======== Data block ========

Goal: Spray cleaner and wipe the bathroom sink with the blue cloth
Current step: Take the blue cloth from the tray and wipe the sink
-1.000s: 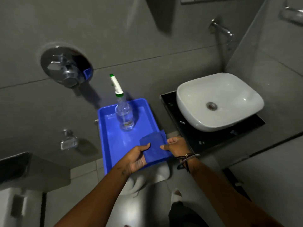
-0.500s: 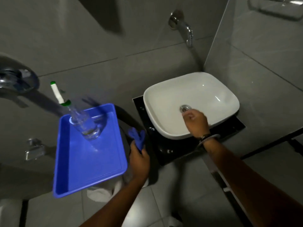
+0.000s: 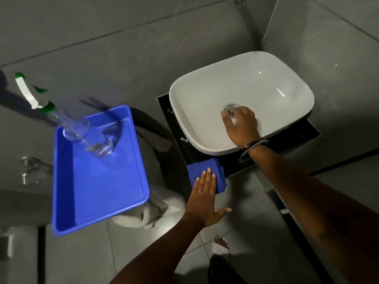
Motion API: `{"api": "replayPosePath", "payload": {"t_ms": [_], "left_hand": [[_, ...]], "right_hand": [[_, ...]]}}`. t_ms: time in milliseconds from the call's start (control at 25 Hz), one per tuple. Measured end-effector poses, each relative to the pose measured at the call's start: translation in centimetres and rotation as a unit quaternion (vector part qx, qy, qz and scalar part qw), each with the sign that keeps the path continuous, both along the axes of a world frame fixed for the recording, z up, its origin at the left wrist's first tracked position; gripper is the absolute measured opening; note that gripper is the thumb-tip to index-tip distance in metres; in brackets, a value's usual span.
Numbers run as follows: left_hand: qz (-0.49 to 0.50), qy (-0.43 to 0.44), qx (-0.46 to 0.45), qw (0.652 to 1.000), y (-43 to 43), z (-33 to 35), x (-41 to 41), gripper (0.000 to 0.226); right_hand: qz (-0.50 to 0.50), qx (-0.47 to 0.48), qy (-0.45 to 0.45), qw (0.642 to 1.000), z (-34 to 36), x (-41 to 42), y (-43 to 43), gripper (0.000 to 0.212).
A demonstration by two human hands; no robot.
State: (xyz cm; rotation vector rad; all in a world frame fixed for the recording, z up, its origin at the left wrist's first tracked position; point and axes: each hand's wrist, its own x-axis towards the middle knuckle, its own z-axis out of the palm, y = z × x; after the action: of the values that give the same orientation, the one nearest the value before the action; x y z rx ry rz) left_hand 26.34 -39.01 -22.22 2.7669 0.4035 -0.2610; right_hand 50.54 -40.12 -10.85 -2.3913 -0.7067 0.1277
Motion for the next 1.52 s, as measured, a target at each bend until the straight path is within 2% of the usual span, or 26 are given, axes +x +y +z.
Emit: {"api": "replayPosePath", "payload": {"t_ms": [120,200,360,560,760,920,1000,1080,1280,1400,1520], "left_hand": [[0.003,0.016,-0.007,1.0,0.3,0.2,0.2,0.115],[0.007,0.019,-0.019,1.0,1.1,0.3,0.4,0.118],[0.031,0.022,-0.031,0.999,5.6,0.7,1.6,0.129],[0.02,0.054,-0.038,0.998,17.0,1.8,5.8,0.149],[-0.046,0.07,0.004,0.997,30.1,3.2,13.9,0.149],[-0.04,0.117,0.015,0.992,34.6,4.1,17.8,0.153],[-0.053,0.126,0.027,0.99,34.2,3.9,17.7,0.155],[-0.063,0.098,0.005,0.993,31.7,3.4,15.5,0.156],[-0.096,0.026,-0.035,0.994,20.2,1.3,5.1,0.145],[-0.117,0.057,-0.044,0.991,11.9,0.8,1.6,0.14],[-0.076,0.1,-0.081,0.989,6.1,1.9,1.6,0.138]], "right_hand": [[0.011,-0.124,-0.038,0.991,-1.1,0.9,-0.1,0.062],[-0.001,-0.148,-0.036,0.988,-1.0,1.4,0.2,0.067],[-0.014,-0.153,-0.051,0.987,-0.6,1.1,0.3,0.064],[-0.027,-0.114,-0.108,0.987,-0.5,1.2,0.6,0.058],[-0.023,-0.123,-0.133,0.983,-1.2,1.4,0.4,0.065],[-0.014,-0.108,-0.15,0.983,-2.1,1.2,0.1,0.068],[-0.012,-0.1,-0.142,0.985,-1.9,1.4,0.1,0.069],[-0.014,-0.098,-0.138,0.985,-1.8,1.2,0.0,0.068],[-0.028,-0.073,-0.137,0.987,-0.8,1.1,0.1,0.06],[-0.001,-0.026,-0.155,0.987,-0.1,0.5,-0.2,0.059],[-0.003,-0.022,-0.112,0.993,1.0,-0.9,-0.5,0.055]]}}
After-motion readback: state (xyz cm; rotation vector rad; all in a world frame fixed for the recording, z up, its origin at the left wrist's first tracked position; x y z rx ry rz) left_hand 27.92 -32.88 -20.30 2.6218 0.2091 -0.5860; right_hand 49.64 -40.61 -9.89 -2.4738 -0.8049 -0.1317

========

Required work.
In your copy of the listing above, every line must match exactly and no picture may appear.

Completed task.
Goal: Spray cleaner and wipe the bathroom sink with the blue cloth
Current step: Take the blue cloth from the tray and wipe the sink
-1.000s: 
-0.500s: 
+0.000s: 
Motion API: `{"api": "replayPosePath", "payload": {"t_ms": [_], "left_hand": [[_, ...]], "right_hand": [[_, ...]]}}`. t_ms: time in milliseconds from the call's start (control at 25 Hz), one per tuple. Measured end-effector poses, each relative to the pose measured at the call's start: translation in centimetres and rotation as a unit quaternion (vector part qx, qy, qz and scalar part qw), each with the sign that keeps the path continuous, both along the axes of a world frame fixed for the recording, z up, its origin at the left wrist's first tracked position; gripper is the absolute measured opening; note that gripper is the thumb-tip to index-tip distance in metres; in brackets, a value's usual span.
Numbers run as follows: left_hand: qz (-0.49 to 0.50), qy (-0.43 to 0.44), qx (-0.46 to 0.45), qw (0.652 to 1.000), y (-43 to 43), z (-33 to 35), x (-41 to 41), gripper (0.000 to 0.226); right_hand: qz (-0.50 to 0.50), qx (-0.47 to 0.48), qy (-0.45 to 0.45), qw (0.642 to 1.000), z (-34 to 36), x (-41 to 42), y (-43 to 43), gripper (0.000 to 0.212).
A demonstration by two human hands; no robot.
State: (xyz cm; rotation vector rad; all in a world frame fixed for the recording, z up, its origin at the left wrist's first tracked position; point and axes: each hand's wrist, its own x-axis towards the middle knuckle, its own z-axis out of the palm, y = z × x; after the action: of the values that give the same orientation, the one nearest the value before the action; x y z rx ry rz) left_hand 26.34 -39.01 -22.22 2.7669 0.4035 -0.2610; right_hand 50.54 -40.12 -10.85 -2.3913 -0.7067 0.1277
Motion for the next 1.52 s, as measured, a target at each bend until the straight path is within 2% of the usual span, or 26 are given, axes +x +y +z.
Emit: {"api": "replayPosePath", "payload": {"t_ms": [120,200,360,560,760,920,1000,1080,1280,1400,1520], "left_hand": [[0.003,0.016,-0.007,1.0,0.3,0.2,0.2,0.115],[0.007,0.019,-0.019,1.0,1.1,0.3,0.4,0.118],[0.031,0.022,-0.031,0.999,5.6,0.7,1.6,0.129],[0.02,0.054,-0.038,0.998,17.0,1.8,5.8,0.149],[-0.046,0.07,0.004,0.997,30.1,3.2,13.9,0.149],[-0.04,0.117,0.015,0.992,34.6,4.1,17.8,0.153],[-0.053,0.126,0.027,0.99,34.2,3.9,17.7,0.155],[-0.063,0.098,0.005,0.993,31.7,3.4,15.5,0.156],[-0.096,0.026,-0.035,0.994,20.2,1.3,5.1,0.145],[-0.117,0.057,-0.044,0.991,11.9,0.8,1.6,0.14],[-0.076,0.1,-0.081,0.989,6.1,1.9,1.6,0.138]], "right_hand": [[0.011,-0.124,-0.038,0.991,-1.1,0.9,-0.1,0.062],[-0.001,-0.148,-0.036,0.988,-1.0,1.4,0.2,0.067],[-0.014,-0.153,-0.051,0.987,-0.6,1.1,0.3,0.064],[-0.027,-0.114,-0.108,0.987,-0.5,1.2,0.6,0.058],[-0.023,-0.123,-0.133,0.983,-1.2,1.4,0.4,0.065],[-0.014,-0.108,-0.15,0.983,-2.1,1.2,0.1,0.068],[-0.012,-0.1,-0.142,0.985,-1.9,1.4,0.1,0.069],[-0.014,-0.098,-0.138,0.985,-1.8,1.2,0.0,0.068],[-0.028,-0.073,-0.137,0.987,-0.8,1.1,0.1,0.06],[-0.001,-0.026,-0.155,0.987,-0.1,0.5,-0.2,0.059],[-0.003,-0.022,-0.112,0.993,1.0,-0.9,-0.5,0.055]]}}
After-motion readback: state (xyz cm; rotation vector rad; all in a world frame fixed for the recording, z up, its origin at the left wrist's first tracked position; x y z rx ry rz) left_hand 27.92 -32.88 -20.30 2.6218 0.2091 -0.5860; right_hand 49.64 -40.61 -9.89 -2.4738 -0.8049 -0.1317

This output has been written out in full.